Take the entries below and print, exactly, the stretch from the line containing "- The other" through the line containing "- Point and", both included.
──────
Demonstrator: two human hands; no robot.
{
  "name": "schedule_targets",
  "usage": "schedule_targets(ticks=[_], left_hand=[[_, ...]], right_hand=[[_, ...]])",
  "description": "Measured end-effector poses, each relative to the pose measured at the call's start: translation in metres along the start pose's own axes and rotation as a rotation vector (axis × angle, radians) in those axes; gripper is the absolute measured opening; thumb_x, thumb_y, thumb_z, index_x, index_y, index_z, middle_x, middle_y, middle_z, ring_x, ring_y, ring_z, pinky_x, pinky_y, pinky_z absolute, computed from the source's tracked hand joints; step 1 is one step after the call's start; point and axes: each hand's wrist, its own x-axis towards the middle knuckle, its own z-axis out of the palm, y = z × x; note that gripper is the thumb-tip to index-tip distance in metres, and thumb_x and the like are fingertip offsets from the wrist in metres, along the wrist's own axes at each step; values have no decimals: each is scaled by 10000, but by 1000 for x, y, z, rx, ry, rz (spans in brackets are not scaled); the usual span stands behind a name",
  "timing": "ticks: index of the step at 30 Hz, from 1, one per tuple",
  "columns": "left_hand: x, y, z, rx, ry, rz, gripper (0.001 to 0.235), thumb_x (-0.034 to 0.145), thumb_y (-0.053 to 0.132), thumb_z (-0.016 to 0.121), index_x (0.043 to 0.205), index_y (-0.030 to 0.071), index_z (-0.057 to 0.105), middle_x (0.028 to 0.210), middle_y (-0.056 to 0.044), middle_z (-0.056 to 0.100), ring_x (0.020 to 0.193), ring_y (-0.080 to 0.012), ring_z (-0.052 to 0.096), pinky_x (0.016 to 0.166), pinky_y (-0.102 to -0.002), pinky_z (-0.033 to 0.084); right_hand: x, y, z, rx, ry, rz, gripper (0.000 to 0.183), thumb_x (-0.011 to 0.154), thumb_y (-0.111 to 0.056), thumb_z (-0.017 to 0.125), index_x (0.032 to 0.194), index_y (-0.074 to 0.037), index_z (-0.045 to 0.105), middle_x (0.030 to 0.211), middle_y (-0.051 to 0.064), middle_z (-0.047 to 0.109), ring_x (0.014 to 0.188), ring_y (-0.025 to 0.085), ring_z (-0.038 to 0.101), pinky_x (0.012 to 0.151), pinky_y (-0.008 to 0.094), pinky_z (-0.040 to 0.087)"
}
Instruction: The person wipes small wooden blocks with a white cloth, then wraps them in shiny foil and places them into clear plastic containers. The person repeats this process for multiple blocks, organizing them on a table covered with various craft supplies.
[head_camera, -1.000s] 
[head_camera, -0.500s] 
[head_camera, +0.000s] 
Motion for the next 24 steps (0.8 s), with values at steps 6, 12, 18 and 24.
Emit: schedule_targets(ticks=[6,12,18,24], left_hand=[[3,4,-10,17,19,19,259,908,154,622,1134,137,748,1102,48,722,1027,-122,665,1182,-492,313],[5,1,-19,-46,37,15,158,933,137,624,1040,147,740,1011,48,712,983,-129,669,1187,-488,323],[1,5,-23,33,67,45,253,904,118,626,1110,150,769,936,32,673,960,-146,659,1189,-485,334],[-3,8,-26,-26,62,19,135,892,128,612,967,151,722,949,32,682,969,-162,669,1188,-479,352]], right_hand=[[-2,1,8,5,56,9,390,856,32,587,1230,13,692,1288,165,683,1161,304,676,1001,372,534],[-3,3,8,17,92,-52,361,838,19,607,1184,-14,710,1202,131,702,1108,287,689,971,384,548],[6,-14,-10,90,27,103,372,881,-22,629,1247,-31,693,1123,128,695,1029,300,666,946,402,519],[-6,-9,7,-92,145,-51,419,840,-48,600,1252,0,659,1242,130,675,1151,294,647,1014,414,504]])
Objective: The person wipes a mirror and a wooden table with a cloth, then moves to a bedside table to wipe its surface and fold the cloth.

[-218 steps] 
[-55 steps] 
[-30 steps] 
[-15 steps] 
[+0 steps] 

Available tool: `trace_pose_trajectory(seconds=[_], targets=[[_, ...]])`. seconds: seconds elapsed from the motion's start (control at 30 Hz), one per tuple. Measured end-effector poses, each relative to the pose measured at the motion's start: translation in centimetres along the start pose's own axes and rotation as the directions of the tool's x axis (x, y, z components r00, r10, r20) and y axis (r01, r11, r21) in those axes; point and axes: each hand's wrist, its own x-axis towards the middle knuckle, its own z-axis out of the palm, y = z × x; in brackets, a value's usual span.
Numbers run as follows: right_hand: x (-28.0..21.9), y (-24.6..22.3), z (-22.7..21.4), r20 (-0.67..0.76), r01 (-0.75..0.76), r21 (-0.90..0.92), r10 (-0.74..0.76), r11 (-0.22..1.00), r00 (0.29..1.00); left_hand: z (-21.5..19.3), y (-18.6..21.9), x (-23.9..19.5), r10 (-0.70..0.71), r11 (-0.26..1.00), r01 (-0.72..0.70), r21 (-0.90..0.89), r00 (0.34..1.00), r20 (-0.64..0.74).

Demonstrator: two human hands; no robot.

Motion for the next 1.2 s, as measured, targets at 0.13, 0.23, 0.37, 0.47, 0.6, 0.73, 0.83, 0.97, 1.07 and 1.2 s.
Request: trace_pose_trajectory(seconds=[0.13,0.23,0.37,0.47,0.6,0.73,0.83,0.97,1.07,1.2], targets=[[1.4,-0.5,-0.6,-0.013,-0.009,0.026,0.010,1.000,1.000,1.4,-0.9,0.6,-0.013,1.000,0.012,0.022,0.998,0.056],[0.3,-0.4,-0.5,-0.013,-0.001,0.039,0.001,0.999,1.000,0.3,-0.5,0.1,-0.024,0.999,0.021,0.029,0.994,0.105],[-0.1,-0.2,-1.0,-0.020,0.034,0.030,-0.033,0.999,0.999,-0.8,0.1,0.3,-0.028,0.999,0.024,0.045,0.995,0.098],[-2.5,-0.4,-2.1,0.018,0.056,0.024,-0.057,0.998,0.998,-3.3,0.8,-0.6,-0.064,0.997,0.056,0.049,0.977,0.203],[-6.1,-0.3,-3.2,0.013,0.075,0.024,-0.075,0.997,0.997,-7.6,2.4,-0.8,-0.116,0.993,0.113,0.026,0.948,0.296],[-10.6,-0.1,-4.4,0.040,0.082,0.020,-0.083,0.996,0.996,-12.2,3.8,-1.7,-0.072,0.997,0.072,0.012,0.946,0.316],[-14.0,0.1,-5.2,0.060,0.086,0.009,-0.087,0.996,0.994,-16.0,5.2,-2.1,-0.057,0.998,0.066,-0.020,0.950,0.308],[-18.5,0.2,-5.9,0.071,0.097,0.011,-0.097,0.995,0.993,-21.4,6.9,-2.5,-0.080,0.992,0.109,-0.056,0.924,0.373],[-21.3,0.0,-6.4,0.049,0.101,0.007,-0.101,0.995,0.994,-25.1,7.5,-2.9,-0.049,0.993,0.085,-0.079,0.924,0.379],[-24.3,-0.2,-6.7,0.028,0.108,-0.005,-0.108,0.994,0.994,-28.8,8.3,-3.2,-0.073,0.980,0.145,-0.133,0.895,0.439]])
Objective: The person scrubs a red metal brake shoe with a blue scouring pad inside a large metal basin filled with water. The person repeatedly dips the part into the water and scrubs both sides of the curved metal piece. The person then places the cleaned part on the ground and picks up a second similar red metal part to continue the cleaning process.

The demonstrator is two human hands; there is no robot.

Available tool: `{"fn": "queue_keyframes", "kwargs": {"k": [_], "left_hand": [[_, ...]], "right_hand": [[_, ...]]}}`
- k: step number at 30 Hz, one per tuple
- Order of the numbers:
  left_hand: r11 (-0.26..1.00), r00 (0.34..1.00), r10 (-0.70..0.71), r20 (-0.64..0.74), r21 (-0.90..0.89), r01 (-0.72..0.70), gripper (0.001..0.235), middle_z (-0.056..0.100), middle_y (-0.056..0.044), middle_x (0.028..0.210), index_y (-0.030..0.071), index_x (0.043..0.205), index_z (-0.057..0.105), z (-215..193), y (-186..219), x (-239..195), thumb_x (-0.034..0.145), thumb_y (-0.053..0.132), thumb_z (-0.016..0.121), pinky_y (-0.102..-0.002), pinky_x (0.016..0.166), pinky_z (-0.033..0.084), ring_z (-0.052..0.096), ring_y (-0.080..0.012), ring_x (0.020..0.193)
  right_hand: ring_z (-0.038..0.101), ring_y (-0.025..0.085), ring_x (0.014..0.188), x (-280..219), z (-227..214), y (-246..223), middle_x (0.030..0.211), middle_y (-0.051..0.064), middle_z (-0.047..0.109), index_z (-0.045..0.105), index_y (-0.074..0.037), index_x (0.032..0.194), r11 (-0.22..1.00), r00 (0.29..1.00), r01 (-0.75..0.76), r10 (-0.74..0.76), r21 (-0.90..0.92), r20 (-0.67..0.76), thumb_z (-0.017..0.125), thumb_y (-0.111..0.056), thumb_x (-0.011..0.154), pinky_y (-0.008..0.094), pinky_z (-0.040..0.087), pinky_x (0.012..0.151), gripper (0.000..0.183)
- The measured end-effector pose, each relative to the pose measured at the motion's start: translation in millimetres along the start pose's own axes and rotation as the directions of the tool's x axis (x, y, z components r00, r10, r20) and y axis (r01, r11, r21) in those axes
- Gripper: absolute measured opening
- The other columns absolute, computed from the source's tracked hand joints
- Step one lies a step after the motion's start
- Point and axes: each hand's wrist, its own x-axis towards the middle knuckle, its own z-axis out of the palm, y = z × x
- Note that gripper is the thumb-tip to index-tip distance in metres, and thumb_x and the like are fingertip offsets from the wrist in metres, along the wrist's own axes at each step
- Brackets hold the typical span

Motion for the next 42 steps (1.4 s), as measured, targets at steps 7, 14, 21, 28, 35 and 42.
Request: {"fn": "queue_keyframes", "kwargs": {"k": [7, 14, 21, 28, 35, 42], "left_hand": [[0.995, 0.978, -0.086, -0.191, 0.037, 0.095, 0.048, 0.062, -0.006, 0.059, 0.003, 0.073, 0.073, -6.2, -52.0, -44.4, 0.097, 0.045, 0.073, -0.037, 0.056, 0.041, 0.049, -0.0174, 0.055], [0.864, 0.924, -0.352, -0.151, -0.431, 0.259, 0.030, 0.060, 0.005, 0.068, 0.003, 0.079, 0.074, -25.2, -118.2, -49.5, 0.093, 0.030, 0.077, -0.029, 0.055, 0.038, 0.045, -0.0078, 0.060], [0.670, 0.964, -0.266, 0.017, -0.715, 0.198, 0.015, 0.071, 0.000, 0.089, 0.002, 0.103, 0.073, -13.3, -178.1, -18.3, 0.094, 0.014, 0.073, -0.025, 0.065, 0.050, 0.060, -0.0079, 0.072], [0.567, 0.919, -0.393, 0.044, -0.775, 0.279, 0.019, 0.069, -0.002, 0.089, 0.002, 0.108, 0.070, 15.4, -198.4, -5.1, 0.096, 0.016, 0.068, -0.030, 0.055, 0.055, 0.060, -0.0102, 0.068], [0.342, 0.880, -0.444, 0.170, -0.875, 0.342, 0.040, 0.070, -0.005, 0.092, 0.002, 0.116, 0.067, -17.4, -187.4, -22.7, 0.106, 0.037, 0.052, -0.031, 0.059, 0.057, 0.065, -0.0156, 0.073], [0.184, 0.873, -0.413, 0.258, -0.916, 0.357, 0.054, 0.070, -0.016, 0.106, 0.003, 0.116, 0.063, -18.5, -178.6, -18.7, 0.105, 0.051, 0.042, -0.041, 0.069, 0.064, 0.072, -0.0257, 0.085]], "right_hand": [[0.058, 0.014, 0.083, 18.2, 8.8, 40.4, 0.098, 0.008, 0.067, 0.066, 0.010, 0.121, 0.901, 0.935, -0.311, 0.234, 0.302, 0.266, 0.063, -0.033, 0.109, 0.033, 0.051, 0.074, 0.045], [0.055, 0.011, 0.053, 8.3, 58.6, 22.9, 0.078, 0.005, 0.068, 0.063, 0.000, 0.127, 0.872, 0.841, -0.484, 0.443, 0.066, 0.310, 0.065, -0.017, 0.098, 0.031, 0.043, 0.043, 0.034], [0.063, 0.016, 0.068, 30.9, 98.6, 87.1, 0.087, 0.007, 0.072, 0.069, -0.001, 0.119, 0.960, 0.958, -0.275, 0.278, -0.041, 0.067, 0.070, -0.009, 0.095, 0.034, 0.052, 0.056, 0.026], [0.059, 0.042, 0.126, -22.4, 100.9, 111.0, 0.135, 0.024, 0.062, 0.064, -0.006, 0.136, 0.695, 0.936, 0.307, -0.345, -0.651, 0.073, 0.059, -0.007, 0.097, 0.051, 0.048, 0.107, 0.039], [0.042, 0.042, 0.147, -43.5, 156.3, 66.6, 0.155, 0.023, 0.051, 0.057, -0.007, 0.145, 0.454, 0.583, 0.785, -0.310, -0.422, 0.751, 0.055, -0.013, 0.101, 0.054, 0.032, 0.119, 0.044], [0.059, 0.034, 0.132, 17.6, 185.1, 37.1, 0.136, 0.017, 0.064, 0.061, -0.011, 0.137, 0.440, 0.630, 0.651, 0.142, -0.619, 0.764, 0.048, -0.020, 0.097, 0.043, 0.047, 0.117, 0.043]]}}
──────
WRITTEN REPLY:
- The other columns absolute, computed from the source's tracked hand joints
- Step one lies a step after the motion's start
- Point and axes: each hand's wrist, its own x-axis towards the middle knuckle, its own z-axis out of the palm, y = z × x

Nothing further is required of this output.